• [REQUIREMENT]: Below are records that must be duplicated exactly.

Dataset items
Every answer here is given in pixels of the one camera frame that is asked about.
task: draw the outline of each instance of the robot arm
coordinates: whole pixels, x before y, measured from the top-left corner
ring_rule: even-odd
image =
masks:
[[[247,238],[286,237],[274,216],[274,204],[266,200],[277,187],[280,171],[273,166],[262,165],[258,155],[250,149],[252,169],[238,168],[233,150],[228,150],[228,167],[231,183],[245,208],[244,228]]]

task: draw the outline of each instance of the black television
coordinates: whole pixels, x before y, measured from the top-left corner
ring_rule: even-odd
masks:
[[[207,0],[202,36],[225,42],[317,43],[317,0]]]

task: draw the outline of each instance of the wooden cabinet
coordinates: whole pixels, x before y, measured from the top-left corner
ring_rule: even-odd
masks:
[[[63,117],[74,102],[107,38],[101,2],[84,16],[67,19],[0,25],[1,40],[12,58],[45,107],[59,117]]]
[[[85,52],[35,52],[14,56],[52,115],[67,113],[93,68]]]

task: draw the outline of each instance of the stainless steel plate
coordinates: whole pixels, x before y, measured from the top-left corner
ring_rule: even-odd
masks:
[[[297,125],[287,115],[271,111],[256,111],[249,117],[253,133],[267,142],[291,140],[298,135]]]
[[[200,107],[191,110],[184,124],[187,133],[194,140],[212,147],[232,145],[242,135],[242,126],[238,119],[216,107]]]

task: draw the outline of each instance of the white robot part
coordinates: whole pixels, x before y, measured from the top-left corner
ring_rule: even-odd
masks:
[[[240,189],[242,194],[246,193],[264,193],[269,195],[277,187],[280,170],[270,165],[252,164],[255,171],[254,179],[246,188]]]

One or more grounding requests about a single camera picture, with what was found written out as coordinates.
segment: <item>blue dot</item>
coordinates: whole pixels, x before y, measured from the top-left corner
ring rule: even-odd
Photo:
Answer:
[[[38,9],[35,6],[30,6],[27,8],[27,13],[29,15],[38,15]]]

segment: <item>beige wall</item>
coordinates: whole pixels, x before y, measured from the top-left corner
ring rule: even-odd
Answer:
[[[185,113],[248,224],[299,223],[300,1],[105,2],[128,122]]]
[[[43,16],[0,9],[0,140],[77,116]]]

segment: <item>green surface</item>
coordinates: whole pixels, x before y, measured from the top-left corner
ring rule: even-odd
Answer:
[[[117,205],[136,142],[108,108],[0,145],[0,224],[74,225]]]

• [ANSWER FOR THE TASK]:
Every answer here is given in pixels of the one camera frame that is asked about.
task: draw the outline of each instance of the robot arm
coordinates: whole pixels, x before y, measured from the top-left corner
ring_rule: even-odd
image =
masks:
[[[247,238],[286,237],[274,216],[274,204],[266,200],[277,187],[280,171],[273,166],[262,165],[258,155],[250,149],[252,169],[238,168],[233,150],[228,150],[228,167],[231,183],[245,208],[244,228]]]

task: draw the outline of each instance of the black television
coordinates: whole pixels, x before y, measured from the top-left corner
ring_rule: even-odd
masks:
[[[207,0],[202,36],[225,42],[317,43],[317,0]]]

task: draw the outline of each instance of the wooden cabinet
coordinates: whole pixels, x before y, measured from the top-left corner
ring_rule: even-odd
masks:
[[[63,117],[74,102],[107,38],[101,2],[84,16],[67,19],[0,25],[1,40],[12,58],[45,107],[59,117]]]
[[[85,52],[35,52],[14,56],[52,115],[67,113],[93,68]]]

task: draw the outline of each instance of the stainless steel plate
coordinates: whole pixels, x before y, measured from the top-left corner
ring_rule: even-odd
masks:
[[[297,125],[287,115],[271,111],[256,111],[249,117],[253,133],[267,142],[291,140],[298,135]]]
[[[200,107],[191,110],[184,124],[187,133],[194,140],[212,147],[232,145],[242,135],[242,126],[238,119],[216,107]]]

task: draw the outline of each instance of the white robot part
coordinates: whole pixels, x before y, measured from the top-left corner
ring_rule: even-odd
masks:
[[[240,189],[242,194],[246,193],[264,193],[269,195],[277,187],[280,170],[270,165],[252,164],[255,171],[254,179],[246,188]]]

One or more grounding requests about a single camera picture, with what was found written out as coordinates.
segment: <item>blue dot</item>
coordinates: whole pixels, x before y, measured from the top-left corner
ring rule: even-odd
Photo:
Answer:
[[[38,9],[35,6],[30,6],[27,8],[27,13],[29,15],[38,15]]]

segment: <item>beige wall</item>
coordinates: whole pixels, x before y, measured from the top-left corner
ring rule: even-odd
Answer:
[[[185,113],[248,224],[299,223],[300,1],[105,2],[128,122]]]
[[[43,16],[0,9],[0,140],[77,116]]]

segment: <item>green surface</item>
coordinates: whole pixels, x before y, measured from the top-left corner
ring rule: even-odd
Answer:
[[[117,205],[136,142],[108,108],[0,145],[0,224],[74,225]]]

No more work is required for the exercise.